RE: Institutions3 May 2017 21:14
But for the institutions all you have to do is look at the 8.3s.
Since the shareholder vote on 9th February only BNP Paribas and Aviva (and John Drinkwater), of the 1%+ holders, appear to have done anything (apart from the move of the team from Henderson to Lombard Odier which meant both companies had to give holdings notices).
John Drinkwater sold out on 13th Feb.
Aviva sold on 11th April and 12th April, when it went below the 1% threshold
BNP bought 0.02% (102k shares) on 13th Feb but then sold down steadily from 2.94% on 13th Feb to 2.35% on 5th April. After the news of the UK Government public interest review on 11th April it continued selling and dropped to 1.93% on 20th April, a few days before the news on the Spanish approvals. Yesterday it started selling again, dropping to 1.87%.
If you remember leading up to the shareholder vote there were a number of institutions who bought steadily: Oddo Meriten, Cicogne, BNP Paribas.
So no real panic in that the (presumed) arbitrage players Oddo Meriten and Cicogne appear to have held their nerve and their positions. But BNP has been selling down steadily. And none of them (and no new ones) have stepped in after the news on the Spanish approvals to increase their positions, which you might have expected them to do given their previous buying if they believed the merger was now almost certain to happen.
I agree a UK approval, or rather a decision not to refer the acquisition for further review by the CMA, would be enormously helpful.
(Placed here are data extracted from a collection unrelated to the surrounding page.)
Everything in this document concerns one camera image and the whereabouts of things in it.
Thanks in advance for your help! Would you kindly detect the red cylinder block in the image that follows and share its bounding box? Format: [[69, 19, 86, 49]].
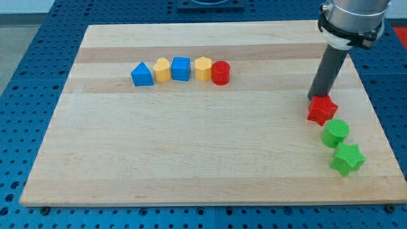
[[212, 60, 230, 85]]

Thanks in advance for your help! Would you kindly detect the blue cube block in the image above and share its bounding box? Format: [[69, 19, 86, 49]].
[[171, 57, 191, 81]]

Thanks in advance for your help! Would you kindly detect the yellow heart block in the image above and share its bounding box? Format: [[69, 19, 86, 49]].
[[153, 57, 172, 83]]

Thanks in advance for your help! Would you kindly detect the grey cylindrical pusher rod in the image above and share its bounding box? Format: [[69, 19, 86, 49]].
[[308, 45, 348, 100]]

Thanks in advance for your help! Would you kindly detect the green star block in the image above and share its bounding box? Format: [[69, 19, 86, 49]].
[[329, 142, 366, 177]]

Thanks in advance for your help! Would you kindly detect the green cylinder block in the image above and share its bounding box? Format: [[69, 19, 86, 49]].
[[321, 119, 350, 148]]

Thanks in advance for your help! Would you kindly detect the yellow hexagon block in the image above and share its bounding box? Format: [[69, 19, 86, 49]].
[[194, 57, 212, 81]]

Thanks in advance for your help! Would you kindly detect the red star block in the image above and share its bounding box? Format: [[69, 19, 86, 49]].
[[307, 95, 338, 126]]

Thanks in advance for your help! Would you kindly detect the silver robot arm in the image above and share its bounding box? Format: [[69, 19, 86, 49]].
[[318, 0, 391, 51]]

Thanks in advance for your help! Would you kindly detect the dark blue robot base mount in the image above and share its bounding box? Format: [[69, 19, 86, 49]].
[[174, 0, 245, 10]]

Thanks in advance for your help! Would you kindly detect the wooden board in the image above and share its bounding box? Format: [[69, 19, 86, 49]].
[[20, 20, 406, 207]]

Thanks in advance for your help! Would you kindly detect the blue triangle block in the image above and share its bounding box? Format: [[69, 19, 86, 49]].
[[131, 62, 153, 87]]

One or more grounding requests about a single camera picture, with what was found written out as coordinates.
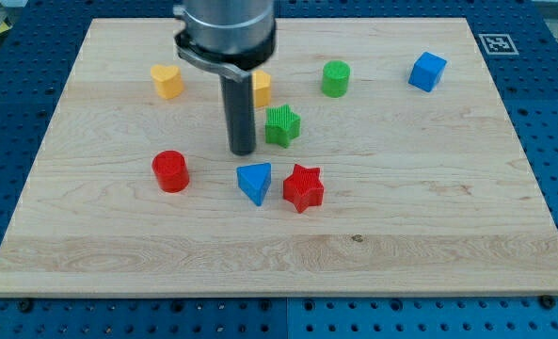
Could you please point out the wooden board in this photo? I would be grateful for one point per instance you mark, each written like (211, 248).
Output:
(427, 194)

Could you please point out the fiducial marker tag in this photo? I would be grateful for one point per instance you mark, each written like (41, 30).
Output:
(498, 44)

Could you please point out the yellow heart block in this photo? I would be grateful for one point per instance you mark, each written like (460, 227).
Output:
(167, 80)

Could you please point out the red cylinder block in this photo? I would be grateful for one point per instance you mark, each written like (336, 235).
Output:
(170, 170)

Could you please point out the yellow pentagon block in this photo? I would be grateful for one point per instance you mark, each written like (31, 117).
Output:
(262, 89)

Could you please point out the red star block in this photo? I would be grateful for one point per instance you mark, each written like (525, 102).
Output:
(303, 188)

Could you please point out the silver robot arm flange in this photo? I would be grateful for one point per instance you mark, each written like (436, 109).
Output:
(226, 37)

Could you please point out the green cylinder block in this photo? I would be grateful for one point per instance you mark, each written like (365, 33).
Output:
(335, 79)

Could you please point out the green star block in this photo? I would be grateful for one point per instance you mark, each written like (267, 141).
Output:
(282, 125)

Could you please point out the blue cube block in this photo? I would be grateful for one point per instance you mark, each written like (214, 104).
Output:
(427, 71)

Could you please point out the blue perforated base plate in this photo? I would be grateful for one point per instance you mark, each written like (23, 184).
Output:
(36, 57)

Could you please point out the blue triangle block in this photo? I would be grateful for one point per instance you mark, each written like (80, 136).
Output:
(254, 180)

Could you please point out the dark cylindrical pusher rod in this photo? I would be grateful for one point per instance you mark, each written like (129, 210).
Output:
(238, 101)

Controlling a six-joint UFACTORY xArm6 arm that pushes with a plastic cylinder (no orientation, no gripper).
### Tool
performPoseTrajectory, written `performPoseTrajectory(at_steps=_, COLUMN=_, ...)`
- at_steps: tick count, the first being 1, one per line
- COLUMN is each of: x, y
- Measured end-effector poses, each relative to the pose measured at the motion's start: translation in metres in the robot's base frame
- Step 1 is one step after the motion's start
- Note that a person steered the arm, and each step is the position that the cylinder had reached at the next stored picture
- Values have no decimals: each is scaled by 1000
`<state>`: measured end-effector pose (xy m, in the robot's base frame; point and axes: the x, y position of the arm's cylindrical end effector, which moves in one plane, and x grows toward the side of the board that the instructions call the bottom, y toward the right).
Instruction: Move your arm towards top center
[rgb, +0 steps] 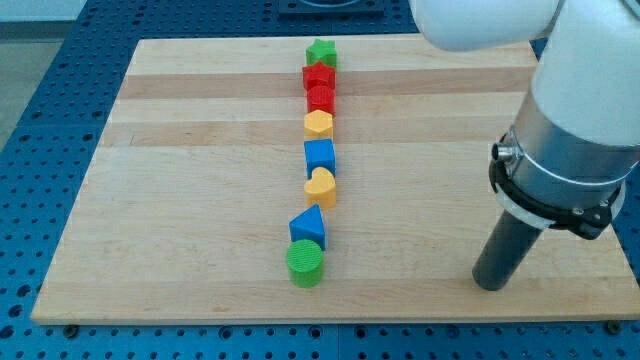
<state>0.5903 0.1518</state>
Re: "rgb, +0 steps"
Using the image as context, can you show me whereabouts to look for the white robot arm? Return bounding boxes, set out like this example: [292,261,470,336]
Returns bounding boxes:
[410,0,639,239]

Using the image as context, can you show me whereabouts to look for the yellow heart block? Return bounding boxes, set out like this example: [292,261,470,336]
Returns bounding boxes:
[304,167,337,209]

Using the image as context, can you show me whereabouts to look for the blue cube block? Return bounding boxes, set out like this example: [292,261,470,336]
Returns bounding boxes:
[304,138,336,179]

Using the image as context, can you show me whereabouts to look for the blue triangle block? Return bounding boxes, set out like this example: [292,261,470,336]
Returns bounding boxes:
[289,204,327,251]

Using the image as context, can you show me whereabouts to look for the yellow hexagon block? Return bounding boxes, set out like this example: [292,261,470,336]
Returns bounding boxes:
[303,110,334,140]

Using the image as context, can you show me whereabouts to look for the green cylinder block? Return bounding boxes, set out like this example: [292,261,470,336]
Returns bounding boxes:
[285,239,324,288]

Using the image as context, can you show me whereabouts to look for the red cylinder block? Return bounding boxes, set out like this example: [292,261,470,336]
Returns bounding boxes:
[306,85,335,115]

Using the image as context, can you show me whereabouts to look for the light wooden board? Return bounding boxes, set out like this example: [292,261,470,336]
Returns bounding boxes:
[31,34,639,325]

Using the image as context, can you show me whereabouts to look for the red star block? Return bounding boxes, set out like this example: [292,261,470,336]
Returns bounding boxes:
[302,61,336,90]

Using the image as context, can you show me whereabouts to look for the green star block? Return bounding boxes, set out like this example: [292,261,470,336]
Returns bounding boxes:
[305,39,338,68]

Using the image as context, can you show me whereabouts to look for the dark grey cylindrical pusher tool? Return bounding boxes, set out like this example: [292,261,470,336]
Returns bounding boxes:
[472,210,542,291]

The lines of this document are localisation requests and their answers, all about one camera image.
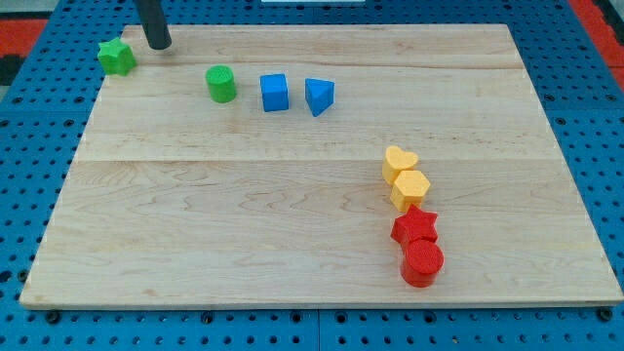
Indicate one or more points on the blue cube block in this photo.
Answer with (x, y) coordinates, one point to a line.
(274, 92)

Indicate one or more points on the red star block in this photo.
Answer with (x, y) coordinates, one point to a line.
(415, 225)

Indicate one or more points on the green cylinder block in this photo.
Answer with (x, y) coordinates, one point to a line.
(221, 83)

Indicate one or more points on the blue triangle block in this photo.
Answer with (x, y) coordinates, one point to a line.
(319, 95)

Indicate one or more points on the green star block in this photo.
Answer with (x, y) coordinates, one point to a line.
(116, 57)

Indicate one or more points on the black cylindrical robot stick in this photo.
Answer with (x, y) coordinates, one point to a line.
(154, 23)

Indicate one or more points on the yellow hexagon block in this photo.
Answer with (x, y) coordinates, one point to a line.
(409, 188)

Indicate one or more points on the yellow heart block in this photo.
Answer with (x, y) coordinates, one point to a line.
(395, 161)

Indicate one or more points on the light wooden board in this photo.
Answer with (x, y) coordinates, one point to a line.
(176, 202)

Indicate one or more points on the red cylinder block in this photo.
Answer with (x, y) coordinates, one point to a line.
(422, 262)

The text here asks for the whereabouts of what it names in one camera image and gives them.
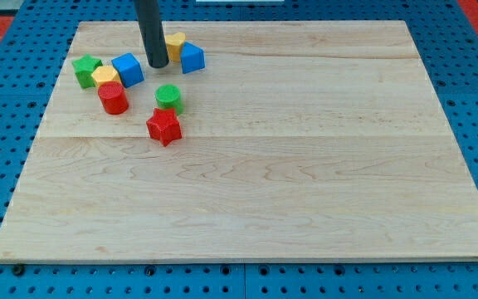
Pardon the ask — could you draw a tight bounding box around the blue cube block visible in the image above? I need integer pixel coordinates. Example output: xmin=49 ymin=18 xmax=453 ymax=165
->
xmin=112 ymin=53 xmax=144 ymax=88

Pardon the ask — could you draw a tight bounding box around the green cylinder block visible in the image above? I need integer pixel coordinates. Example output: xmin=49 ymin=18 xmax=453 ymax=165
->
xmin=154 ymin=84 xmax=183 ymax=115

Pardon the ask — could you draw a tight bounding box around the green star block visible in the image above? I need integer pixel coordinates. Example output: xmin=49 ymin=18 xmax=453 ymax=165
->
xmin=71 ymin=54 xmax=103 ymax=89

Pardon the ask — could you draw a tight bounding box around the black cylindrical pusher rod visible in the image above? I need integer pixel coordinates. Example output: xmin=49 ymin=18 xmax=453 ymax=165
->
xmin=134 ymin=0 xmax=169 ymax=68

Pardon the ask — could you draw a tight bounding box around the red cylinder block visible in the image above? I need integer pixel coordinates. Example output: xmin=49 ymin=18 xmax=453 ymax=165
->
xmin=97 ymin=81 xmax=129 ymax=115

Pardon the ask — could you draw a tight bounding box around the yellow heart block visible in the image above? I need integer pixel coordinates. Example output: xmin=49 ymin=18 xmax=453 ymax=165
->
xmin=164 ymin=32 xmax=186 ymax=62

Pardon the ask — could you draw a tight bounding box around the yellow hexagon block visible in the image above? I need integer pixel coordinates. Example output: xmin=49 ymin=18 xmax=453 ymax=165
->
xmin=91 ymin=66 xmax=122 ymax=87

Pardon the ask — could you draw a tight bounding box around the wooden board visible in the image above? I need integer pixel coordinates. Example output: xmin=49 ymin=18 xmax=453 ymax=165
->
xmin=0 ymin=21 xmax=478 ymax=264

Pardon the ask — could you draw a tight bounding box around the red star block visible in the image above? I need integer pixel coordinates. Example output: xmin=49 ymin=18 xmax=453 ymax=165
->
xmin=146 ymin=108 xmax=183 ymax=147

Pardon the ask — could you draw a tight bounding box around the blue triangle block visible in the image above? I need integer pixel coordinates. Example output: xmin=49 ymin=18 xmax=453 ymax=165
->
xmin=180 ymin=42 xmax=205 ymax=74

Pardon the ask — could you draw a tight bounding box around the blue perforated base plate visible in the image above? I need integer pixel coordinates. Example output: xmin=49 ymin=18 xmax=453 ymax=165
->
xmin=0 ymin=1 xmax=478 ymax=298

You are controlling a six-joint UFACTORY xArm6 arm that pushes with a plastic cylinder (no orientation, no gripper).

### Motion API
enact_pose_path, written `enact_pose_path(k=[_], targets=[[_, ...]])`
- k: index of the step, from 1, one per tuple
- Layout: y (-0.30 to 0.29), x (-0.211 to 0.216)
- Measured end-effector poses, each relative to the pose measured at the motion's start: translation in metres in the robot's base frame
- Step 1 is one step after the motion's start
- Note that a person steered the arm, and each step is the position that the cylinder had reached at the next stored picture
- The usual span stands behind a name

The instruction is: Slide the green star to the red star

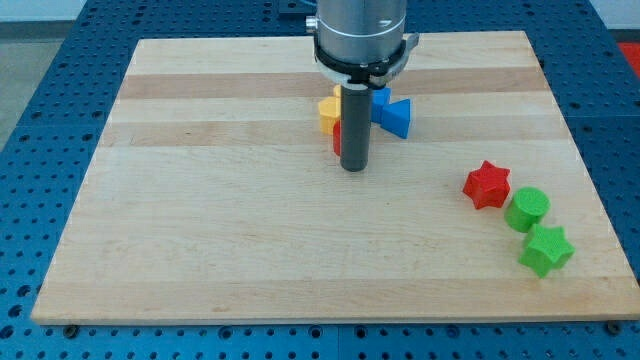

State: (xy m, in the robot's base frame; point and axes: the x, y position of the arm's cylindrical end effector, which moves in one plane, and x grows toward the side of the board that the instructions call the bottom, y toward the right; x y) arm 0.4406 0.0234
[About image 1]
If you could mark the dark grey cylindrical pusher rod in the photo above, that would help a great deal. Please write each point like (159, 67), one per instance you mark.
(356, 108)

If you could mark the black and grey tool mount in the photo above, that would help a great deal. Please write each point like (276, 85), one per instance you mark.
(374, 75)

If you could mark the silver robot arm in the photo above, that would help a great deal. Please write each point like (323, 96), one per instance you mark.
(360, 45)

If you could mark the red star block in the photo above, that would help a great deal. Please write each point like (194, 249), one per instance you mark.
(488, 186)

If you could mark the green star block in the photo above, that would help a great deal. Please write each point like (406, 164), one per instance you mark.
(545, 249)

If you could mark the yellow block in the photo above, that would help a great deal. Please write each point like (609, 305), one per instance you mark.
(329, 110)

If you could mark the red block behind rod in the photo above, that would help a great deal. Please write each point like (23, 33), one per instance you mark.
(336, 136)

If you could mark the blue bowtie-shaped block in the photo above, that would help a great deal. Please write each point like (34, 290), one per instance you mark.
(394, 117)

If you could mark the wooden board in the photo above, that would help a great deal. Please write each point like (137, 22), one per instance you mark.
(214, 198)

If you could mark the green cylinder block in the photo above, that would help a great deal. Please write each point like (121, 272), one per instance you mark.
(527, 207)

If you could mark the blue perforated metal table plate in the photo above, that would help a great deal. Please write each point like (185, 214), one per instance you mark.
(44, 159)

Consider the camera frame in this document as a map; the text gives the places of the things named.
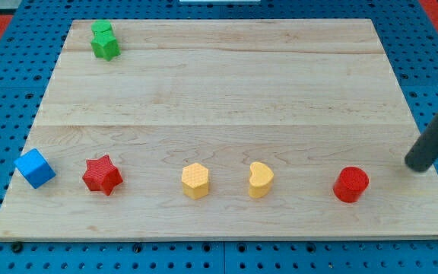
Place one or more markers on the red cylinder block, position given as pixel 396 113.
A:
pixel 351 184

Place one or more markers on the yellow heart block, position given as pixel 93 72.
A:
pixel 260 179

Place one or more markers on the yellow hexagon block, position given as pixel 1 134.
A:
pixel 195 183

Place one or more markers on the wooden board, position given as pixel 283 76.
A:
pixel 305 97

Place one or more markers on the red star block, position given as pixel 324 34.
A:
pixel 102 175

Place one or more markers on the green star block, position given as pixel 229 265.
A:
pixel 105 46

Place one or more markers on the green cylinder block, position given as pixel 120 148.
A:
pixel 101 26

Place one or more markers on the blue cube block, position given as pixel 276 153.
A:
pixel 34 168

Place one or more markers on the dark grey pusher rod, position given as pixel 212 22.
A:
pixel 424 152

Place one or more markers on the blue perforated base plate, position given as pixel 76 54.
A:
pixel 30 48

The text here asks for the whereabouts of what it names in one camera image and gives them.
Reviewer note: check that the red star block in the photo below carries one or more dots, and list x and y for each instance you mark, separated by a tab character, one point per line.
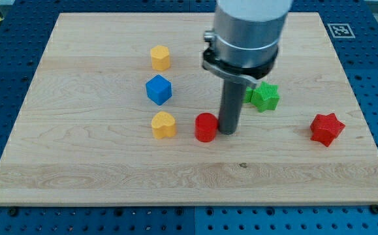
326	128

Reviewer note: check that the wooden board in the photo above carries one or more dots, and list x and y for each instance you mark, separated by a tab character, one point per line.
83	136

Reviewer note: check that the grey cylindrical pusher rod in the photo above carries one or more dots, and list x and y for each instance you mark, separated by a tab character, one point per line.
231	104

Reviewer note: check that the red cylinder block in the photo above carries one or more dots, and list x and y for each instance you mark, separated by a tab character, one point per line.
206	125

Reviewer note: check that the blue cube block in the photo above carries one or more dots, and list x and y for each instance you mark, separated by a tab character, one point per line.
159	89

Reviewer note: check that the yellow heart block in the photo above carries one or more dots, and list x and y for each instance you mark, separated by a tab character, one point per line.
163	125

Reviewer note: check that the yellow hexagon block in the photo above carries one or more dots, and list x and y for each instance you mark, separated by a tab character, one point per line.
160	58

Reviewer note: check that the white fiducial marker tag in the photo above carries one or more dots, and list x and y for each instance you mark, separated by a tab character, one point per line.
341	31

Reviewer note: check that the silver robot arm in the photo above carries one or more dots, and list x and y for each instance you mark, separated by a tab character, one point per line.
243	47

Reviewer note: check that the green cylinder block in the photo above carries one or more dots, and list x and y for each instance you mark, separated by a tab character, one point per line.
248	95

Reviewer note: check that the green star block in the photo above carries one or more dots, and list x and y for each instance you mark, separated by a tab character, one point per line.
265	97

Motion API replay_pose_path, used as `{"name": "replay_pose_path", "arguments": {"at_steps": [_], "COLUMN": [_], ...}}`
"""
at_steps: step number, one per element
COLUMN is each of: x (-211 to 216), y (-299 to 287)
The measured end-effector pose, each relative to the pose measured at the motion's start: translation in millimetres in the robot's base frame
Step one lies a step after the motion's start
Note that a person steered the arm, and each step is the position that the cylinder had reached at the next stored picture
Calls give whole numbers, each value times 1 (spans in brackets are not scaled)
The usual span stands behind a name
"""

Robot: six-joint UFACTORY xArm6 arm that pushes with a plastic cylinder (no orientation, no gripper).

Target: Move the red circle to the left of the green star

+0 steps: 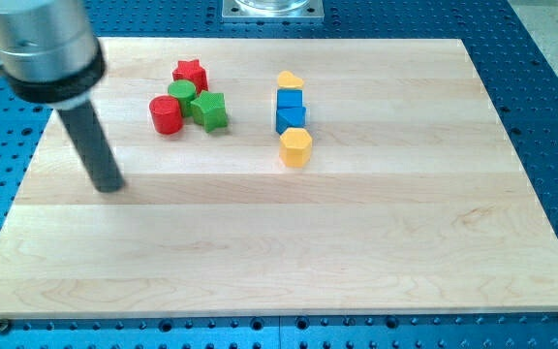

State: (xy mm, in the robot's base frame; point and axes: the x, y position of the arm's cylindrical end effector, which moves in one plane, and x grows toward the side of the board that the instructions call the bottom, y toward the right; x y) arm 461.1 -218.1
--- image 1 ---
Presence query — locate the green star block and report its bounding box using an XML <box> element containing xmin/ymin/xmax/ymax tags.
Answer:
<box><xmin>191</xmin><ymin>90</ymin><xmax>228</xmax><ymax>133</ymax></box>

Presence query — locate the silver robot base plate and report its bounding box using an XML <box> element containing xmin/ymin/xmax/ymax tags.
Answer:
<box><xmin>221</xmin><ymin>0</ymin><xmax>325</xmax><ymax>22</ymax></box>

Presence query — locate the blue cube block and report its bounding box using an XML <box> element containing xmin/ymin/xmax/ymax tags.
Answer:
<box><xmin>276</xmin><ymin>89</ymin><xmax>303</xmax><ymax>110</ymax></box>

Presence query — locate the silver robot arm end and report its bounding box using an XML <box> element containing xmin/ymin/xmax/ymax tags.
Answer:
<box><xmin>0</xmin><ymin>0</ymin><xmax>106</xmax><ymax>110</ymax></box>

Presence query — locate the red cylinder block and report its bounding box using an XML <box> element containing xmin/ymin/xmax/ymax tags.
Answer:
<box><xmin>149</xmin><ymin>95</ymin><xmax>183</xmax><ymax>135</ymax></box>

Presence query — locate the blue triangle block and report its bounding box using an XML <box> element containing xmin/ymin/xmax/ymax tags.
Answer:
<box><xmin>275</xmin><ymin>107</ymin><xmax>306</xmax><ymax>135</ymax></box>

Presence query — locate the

The point about the Chinese approvals I think is that they might be a "joker" for Hytera. If Hytera gets cold feet because of the impact of the delays on the Sepura business, or just gets fed up with having been messed around over the UK/European approvals, then it might be able to engineer a Chinese refusal. Having said that, Chinese policy on companies making overseas acquisitions with foreign exchange reserves has been in the news from time to time I think - and there might be a genuine policy issue there for the Chinese.
Anyway, hopefully things will be a little clearer tomorrow or Friday if the UK government sticks to the 4th May (midnight) deadline for making a decision on the need for further CMA review.